Ron Koppelberger
The Brawl
The whimsy of a good brawl, the Zodiac Bar and Grill sported a glossy burnished dance floor and rainbow strobe lights, flashy, loud and in a desolate abandon. Mirabel Zither provided the impetuous for the brawl. Tall, auburn haired and in skin tight spandex she provoked sensual thoughts of Eden and sustenance the requited romancer found to be utterly enthralling. Rapture incarnate, a kiss in the shallow pond of lukewarm spit, she was the essence of ethereal allure. The brawl began with an ambiguous thump. Gene Perkins fell to the floor in a paralytic heap; his neck was broken and he was bleeding from the ears. The brawl continued unabated. The slavering Sledge Rankin sailed through the air and across the bar, smashing head first into the giant glass plate mosaic of beer logos. A liver of glass fell with a sickening crunch, merging with Sledges flesh; he was immediately impaled to the wooden floorboards. The bar emptied in hallmark jumbles of leather and flesh. Mirabel looked on in silent appreciation as the patrons filed out the door. Sipping a whiskey sour and cinnamon stick stir, she followed the discourse of the final battle. Two men, enthralled by Mirabel to the point of murder, to the point of deranged desire and the sweet sugar of the auburn haired goddess, slashed and stabbed, kicked and punched until a bloody exhaustion told the conclusion.

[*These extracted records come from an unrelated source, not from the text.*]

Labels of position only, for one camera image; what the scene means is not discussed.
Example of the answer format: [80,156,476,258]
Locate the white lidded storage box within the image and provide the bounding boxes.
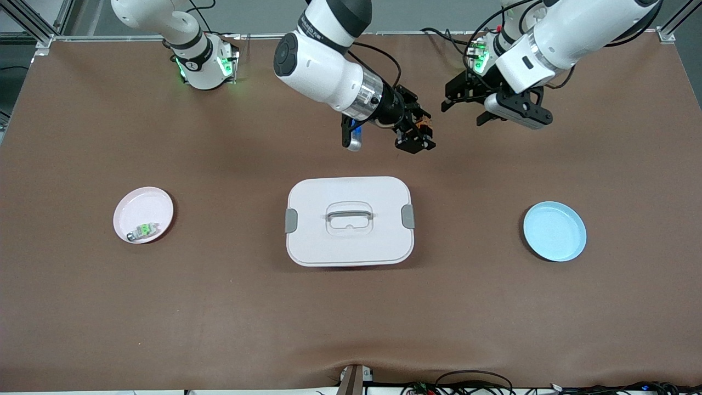
[285,176,416,268]

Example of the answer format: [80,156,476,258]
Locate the light blue round plate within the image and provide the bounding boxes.
[522,201,587,263]

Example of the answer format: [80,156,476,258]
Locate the brown table mat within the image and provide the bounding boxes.
[0,33,702,393]

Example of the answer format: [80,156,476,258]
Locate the pale pink round plate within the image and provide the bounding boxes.
[112,187,175,245]

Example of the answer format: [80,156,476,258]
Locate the green clear small connector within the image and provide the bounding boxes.
[126,222,161,242]

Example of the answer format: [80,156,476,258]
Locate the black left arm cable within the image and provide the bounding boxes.
[463,0,661,91]

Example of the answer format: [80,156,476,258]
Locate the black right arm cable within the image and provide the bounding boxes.
[350,41,404,91]

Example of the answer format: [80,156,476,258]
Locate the black arm base cable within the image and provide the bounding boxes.
[420,27,483,58]

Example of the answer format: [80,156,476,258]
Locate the grey box lid handle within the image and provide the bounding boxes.
[326,207,375,223]

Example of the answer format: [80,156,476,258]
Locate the aluminium table edge rail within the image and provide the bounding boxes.
[33,30,675,43]

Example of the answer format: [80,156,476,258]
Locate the aluminium frame post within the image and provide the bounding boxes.
[0,0,75,50]
[658,0,702,43]

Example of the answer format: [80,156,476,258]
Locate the black looped cable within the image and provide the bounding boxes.
[435,370,514,395]

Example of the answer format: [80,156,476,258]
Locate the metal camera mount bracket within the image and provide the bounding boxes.
[337,364,375,395]

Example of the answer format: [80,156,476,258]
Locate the black cable bundle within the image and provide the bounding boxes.
[548,381,702,395]

They collapsed simultaneously and in perfect symmetry. A dance in pathos she thought, a grand ball, a mandate in hungry glimpses of heaven. The temptress in scarlet and spandex grinned in dusty moted malevolence as the ethereal vapors of the dead fulfilled her thirst. Willful in wiles of secret desolation she left the bar leaving a tiny bouquet of rosebuds in her wake.